In the records below, find the line that contains "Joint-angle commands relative" and the line that contains "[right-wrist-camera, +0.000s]"; write out exactly those two lines and everything between them, without the pictures.
#####
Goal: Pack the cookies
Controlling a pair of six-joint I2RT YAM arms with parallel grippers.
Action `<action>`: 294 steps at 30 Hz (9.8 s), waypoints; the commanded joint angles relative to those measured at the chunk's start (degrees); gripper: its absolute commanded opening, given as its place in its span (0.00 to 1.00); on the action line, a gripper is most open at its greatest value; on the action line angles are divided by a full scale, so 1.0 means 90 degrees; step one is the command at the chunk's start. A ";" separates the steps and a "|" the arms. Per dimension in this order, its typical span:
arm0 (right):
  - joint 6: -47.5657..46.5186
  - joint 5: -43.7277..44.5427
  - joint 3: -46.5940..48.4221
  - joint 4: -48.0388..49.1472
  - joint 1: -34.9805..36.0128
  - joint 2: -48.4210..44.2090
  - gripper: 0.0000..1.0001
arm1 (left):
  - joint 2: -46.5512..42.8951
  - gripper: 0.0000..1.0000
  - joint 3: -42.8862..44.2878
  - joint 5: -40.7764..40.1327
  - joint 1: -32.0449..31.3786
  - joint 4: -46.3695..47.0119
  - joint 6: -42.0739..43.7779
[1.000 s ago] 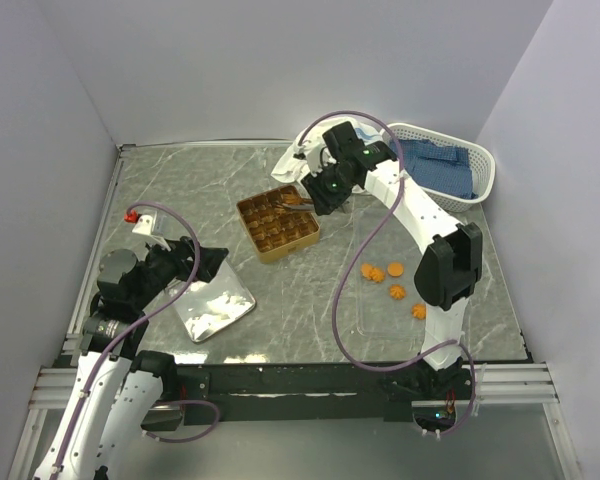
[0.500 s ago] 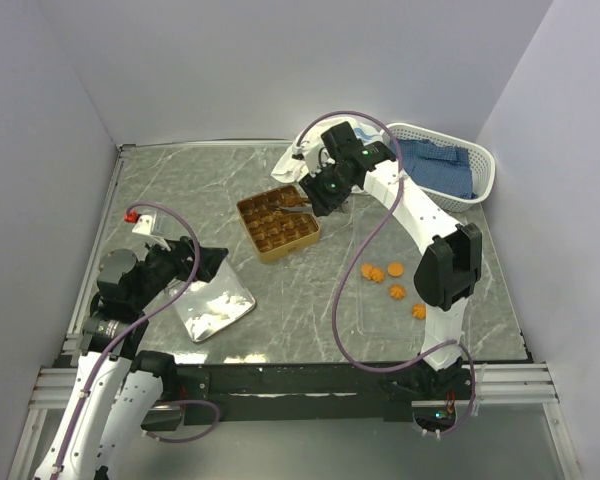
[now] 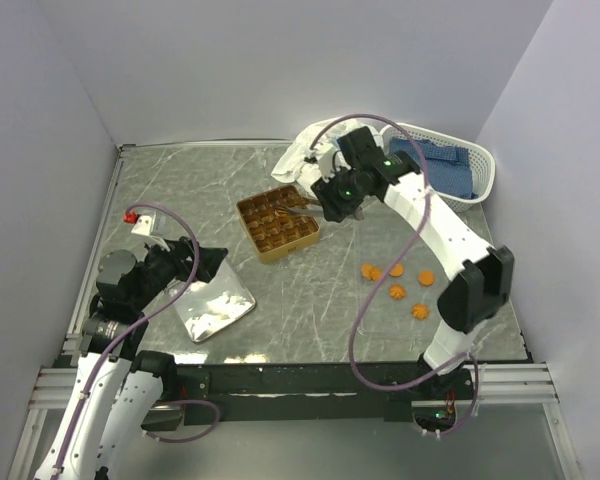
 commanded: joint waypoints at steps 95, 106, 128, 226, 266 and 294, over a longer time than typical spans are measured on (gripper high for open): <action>-0.1257 -0.0940 -0.3830 -0.0533 -0.3885 -0.4316 0.35 | -0.0182 0.96 -0.0044 0.0307 0.0040 0.0317 0.0067; -0.0309 -0.0764 -0.2121 -0.0121 -0.1502 -0.2705 0.35 | -0.0085 0.96 -0.0044 0.0200 0.0040 0.0287 0.0067; -0.0103 -0.0335 0.1845 -0.0737 0.0179 0.1017 0.38 | -0.0085 0.96 -0.0024 0.0092 0.0069 0.0248 0.0087; -0.0103 0.0105 0.2988 -0.1020 0.0628 0.2326 0.36 | -0.0153 0.96 -0.0034 0.0141 0.0118 0.0258 0.0087; -0.2437 0.0955 0.1923 -0.0668 0.0853 0.1202 0.44 | -0.0124 0.96 -0.0034 0.0141 0.0128 0.0277 0.0087; -0.2408 0.1101 0.2285 -0.0580 0.0970 0.1652 0.47 | -0.0134 0.96 -0.0034 0.0141 0.0128 0.0258 0.0096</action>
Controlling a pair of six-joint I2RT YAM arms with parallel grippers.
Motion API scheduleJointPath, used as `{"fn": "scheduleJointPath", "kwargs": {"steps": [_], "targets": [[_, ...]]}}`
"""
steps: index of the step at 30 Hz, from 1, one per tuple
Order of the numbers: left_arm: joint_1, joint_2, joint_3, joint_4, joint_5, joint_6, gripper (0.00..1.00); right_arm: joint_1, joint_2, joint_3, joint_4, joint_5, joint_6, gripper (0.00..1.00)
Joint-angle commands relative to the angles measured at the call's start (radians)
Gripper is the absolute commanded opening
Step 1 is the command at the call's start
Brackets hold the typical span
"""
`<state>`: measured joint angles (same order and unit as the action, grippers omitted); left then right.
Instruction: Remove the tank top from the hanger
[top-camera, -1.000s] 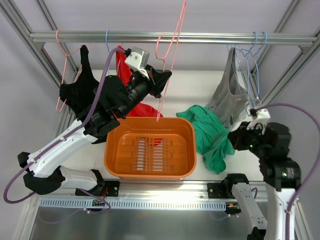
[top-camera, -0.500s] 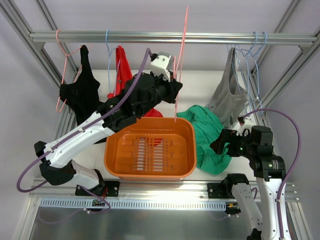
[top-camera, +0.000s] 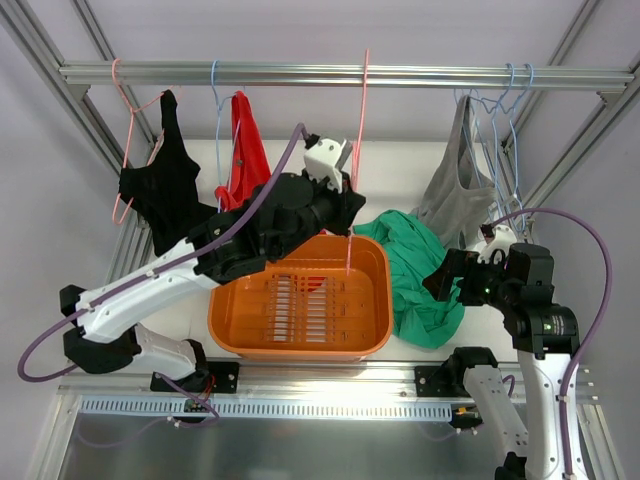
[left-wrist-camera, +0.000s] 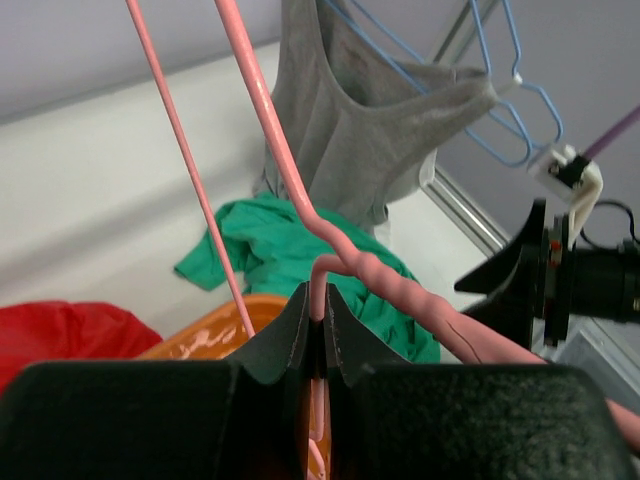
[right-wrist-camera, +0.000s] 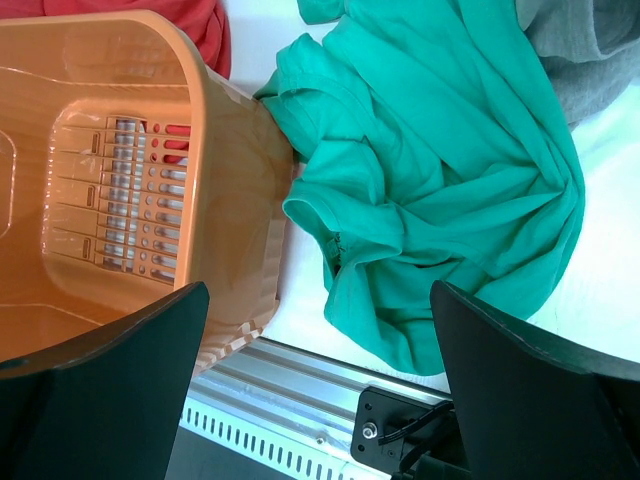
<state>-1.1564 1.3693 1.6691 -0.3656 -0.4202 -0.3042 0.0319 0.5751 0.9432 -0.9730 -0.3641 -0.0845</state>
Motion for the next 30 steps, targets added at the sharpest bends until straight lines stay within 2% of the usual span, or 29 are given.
{"fn": "scheduleJointPath", "kwargs": {"steps": [1,8,14,19,23,30], "targets": [[-0.017,-0.102,-0.069,-0.067,-0.017,-0.068,0.0,0.005,-0.004,0.029,0.019,0.005,-0.015,1.0],[-0.017,-0.139,-0.152,-0.148,0.067,-0.168,0.0,0.006,0.003,0.035,0.022,-0.013,-0.014,0.99],[-0.016,-0.026,-0.019,-0.239,0.149,-0.159,0.0,0.006,-0.006,0.042,0.023,-0.021,-0.008,0.99],[0.0,0.051,0.089,-0.292,0.159,-0.147,0.0,0.007,-0.011,0.037,0.028,-0.032,-0.011,0.99],[0.102,0.126,0.222,-0.308,0.245,-0.113,0.0,0.007,-0.006,0.039,0.045,-0.052,-0.004,1.0],[0.227,0.281,0.449,-0.357,0.313,-0.076,0.0,0.006,-0.008,0.046,0.053,-0.065,-0.006,0.99]]}}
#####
# [Written answer]
Joint-angle commands relative to the angles measured at the call's start (radians)
Gripper is the absolute commanded opening
Step 1 is the command at the call's start
Brackets hold the typical span
"""
`<state>`: measured joint angles (same order and unit as the action, grippers omitted); left then right.
Instruction: Remove the tank top from the hanger
[top-camera, -1.000s] 
[top-camera, -0.500s] 
[top-camera, +0.000s] 
[left-wrist-camera, +0.000s] 
[right-wrist-camera, +0.000s] 

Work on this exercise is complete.